Soil carbon dynamics of tree plantings for woody biomass feedstock

Authors: Sauer, Thomas; CHENDEV, YURY - Belgorod State University; HERNANDEZ-RAMIREZ, GUILLERMO - University Of Alberta; PETIN, ALEKSANDR - Belgorod State University; GENNADIYEV, ALEXANDER - Moscow State University; HALL, RICHARD - Iowa State University; PETINA, VALENTINA - Belgorod State University; ZAZDRAVNYKH, EVGENY - Belgorod State University

Submitted to: ASA-CSSA-SSSA Annual Meeting Abstracts
Publication Type: Abstract Only
Publication Acceptance Date: 9/11/2014
Publication Date: N/A
Citation: N/A

Interpretive Summary:

Technical Abstract: Agroforestry practices are being considered for their bioenergy potential as the wood could be harvested for direct combustion, cellulose to ethanol conversion, or pyrolysis to bio-oils. The objective of this project was to use spatially-distributed soil sampling and soil profile descriptions to determine the soil carbon sequestration potential of tree plantings across climatic gradients in the Central Russian Uplands and the U.S. Great Plains. Three Russian sampling locations spanned a gradient of mean annual temperature from 5.3 to 5.8°C and precipitation from 480 to 580 mm. Three U.S. sampling locations had ranges of annual temperature from 3.9 to 9.2°C and precipitation from 450 to 690 mm.
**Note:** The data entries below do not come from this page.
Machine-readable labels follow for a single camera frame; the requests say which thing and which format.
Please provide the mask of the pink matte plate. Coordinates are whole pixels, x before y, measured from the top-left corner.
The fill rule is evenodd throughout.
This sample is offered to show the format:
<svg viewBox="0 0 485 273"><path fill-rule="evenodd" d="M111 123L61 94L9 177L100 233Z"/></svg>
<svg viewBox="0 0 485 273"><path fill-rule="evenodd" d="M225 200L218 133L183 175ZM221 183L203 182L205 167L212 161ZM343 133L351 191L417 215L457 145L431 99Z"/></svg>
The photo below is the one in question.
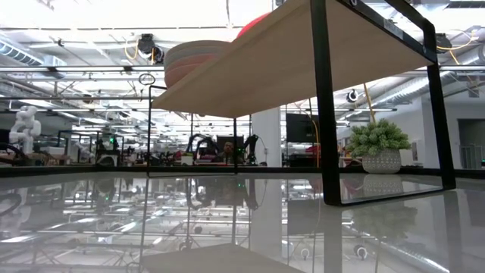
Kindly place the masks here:
<svg viewBox="0 0 485 273"><path fill-rule="evenodd" d="M164 72L166 74L175 71L178 68L187 68L189 71L198 67L200 64L203 64L207 61L210 61L217 57L217 54L196 54L190 55L187 57L182 57L170 63L165 69Z"/></svg>
<svg viewBox="0 0 485 273"><path fill-rule="evenodd" d="M187 74L199 67L201 63L179 64L169 67L165 71L164 81L167 88L171 88L179 80L183 79Z"/></svg>

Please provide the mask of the grey-green matte plate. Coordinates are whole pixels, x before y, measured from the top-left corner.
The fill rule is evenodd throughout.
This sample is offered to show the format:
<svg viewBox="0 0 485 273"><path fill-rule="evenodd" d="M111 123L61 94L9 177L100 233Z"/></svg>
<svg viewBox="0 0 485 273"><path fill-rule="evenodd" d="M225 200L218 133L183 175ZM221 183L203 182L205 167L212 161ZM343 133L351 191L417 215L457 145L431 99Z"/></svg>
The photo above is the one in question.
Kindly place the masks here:
<svg viewBox="0 0 485 273"><path fill-rule="evenodd" d="M165 56L164 63L169 65L178 59L189 57L192 55L200 55L200 54L218 54L222 53L224 48L219 47L198 47L198 48L187 48L181 49L177 52L168 52Z"/></svg>

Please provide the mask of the beige matte plate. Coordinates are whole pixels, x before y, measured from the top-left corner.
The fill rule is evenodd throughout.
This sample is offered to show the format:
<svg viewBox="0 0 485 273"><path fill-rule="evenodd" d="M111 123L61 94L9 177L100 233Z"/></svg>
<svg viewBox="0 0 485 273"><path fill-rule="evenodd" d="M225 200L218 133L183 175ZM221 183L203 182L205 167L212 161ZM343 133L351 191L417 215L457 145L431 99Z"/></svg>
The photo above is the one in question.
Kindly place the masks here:
<svg viewBox="0 0 485 273"><path fill-rule="evenodd" d="M179 45L168 49L167 54L172 54L182 49L192 49L196 47L205 47L205 46L215 46L215 47L224 47L229 45L230 42L227 41L219 41L219 40L197 40L191 42L183 42Z"/></svg>

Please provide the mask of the large magenta divided plate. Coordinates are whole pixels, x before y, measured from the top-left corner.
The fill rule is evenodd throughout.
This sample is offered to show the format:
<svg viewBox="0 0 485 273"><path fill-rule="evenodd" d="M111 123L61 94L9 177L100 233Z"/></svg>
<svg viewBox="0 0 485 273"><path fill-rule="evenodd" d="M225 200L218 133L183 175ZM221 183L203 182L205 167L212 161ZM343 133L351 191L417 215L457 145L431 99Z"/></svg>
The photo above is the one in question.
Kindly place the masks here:
<svg viewBox="0 0 485 273"><path fill-rule="evenodd" d="M246 24L237 34L236 38L240 38L244 33L246 33L247 31L249 31L251 28L253 28L256 24L258 24L260 21L262 21L263 19L265 19L268 15L270 14L270 12L268 13L265 13L257 18L255 18L254 20L250 21L248 24Z"/></svg>

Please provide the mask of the person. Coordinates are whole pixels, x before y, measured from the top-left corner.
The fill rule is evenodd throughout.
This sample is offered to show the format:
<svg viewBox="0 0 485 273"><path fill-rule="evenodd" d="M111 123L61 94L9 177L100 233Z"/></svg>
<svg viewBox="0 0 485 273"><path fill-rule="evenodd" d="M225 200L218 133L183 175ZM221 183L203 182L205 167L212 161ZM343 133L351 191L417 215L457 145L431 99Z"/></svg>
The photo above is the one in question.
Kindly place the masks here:
<svg viewBox="0 0 485 273"><path fill-rule="evenodd" d="M225 142L222 152L219 154L222 162L225 164L233 164L238 158L234 154L234 144Z"/></svg>

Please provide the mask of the black monitor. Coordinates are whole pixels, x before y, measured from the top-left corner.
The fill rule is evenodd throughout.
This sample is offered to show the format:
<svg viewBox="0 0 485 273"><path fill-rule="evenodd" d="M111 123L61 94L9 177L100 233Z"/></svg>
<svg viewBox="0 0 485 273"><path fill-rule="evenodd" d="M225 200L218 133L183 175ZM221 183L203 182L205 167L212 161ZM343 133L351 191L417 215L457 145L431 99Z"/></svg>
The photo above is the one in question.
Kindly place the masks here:
<svg viewBox="0 0 485 273"><path fill-rule="evenodd" d="M316 143L318 129L317 115L286 114L286 140L289 143Z"/></svg>

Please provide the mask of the black framed robot workstation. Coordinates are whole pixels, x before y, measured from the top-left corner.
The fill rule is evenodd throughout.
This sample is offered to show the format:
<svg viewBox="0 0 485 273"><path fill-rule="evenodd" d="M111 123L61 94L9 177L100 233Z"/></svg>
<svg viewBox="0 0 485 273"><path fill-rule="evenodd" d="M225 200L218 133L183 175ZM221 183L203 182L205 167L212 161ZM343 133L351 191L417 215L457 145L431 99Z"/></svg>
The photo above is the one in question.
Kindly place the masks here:
<svg viewBox="0 0 485 273"><path fill-rule="evenodd" d="M67 165L117 167L122 162L124 137L87 130L59 130L56 146L64 144Z"/></svg>

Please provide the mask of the green potted plant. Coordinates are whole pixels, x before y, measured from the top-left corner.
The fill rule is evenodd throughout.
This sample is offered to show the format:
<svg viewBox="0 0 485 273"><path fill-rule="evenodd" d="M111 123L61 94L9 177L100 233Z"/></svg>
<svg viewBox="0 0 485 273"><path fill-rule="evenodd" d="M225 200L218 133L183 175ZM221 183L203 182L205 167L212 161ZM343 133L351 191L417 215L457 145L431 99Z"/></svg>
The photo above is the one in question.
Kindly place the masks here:
<svg viewBox="0 0 485 273"><path fill-rule="evenodd" d="M353 158L361 157L369 174L395 174L402 166L401 150L409 150L408 135L386 119L352 127L346 149Z"/></svg>

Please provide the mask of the white humanoid robot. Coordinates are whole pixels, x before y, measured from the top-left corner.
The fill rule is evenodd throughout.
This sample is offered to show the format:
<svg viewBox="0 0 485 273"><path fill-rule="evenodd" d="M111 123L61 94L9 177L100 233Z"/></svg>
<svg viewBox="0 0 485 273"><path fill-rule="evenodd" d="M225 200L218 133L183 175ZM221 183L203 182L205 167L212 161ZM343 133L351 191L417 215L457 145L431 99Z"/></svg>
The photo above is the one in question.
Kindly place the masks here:
<svg viewBox="0 0 485 273"><path fill-rule="evenodd" d="M24 154L33 152L33 141L42 132L42 124L35 118L37 112L35 106L22 106L9 132L9 143L19 143Z"/></svg>

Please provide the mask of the black aluminium table frame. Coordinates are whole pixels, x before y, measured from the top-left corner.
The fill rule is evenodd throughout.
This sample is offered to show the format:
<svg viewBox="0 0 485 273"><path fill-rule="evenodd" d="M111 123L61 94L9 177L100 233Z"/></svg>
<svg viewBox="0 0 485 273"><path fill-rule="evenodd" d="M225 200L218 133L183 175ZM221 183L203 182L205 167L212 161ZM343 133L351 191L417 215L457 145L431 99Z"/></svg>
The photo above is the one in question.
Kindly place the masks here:
<svg viewBox="0 0 485 273"><path fill-rule="evenodd" d="M108 167L98 165L70 165L70 166L24 166L2 167L0 177L28 177L50 174L80 174L93 172L140 172L140 173L233 173L234 168L224 166L134 166L134 167ZM238 173L262 174L318 174L320 168L273 168L273 167L238 167ZM341 174L364 173L363 168L339 168ZM401 168L396 174L440 176L440 169L434 168ZM485 170L458 169L454 170L455 177L485 180Z"/></svg>
Tree species at the sampling sites included black poplar (Populus nigra), silver birch (Betula pendula), box elder (Acer negundo), English oak (Quercus robur), and balsam poplar (Populus balsamifera) in Russia and green ash (Fraxinus pennsylvanica), redcedar (Juniperus virginiana), Siberian elm (Ulmus pumila, L.), mulberry (Morus rubra, L.), and cottonwood (Populus deltoides) in the U.S. Trees ranged in age from 19 to 70 years. Soil core samples (30 cm depth) were taken in a grid across each windbreak and subdivided into 0-15 and 15-30 cm sections. Soil pit and auger samples to 1.2 m or greater were collected in each land cover (tree, crop, and undisturbed grassland as reference). Samples were analyzed for organic (SOC), inorganic (SIC), and permanganate oxidizable (POXC) carbon as well as for stable carbon isotope signature (del 13C, natural abundance). Soil pH and total nitrogen (TN) content were also determined. Averaged across all sampling sites, SOC content in the surface 30 cm beneath the trees averaged 22.4% greater than the adjacent cropped fields. Stable carbon isotope analyses were used to determine the source of the SOC and SOC mean residence times and turnover rates. Results from two U.S. sites indicate that a significant proportion of the SOC accumulation could be attributed to tree sources. The relationship between SOC accumulation and climate as characterized by the hydrothermal coefficient of Selyaninov (1928) enables the estimation of soil carbon stocks in existing windbreaks and the potential to predict carbon sequestration in future plantings.